TASK DIRECTIONS:
All lines below must be repeated exactly, with the pictures omitted.

-=-=-

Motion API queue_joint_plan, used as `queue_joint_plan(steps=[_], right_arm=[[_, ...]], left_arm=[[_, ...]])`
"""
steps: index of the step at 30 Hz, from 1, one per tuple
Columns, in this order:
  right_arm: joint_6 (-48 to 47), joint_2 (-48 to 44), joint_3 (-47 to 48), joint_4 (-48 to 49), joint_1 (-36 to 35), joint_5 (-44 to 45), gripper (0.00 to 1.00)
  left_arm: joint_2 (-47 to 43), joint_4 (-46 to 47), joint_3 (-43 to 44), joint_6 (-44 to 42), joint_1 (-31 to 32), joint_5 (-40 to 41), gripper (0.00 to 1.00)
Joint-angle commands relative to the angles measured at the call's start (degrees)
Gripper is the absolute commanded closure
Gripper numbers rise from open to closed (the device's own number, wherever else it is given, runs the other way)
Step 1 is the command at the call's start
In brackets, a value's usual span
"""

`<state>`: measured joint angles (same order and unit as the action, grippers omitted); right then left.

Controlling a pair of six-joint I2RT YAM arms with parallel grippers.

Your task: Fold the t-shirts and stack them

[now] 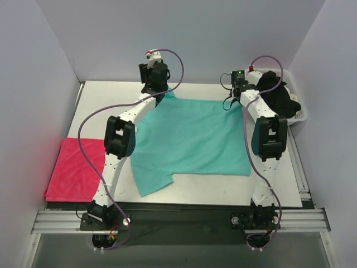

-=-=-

RESULT OF THIS TASK:
Motion API queue_joint_plan, used as `queue_joint_plan(steps=[_], right_arm=[[_, ...]], left_arm=[[_, ...]])`
"""
steps: index of the step at 30 Hz, from 1, one per tuple
Columns, in this order:
  right_arm: joint_6 (-48 to 47), joint_2 (-48 to 44), joint_3 (-47 to 48), joint_4 (-48 to 49), joint_1 (-36 to 35), joint_5 (-44 to 45), gripper (0.00 to 1.00)
  left_arm: joint_2 (-47 to 43), joint_4 (-46 to 47), joint_3 (-43 to 44), joint_6 (-44 to 42), joint_1 (-31 to 32), joint_5 (-40 to 41), gripper (0.00 to 1.00)
Joint-angle commands relative to the angles measured at the call's start (degrees)
Gripper is the absolute commanded closure
Gripper numbers rise from open to closed (the device's own number, wherever else it is given, runs the other way)
Step 1 is the command at the call's start
In brackets, a value's usual span
"""

`<state>`: measured joint angles (same order and unit as the action, grippers omitted); right then left.

Controlling a pair of six-joint I2RT YAM arms with parallel grippers.

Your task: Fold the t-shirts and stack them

[now] 

Nothing else goes in the answer.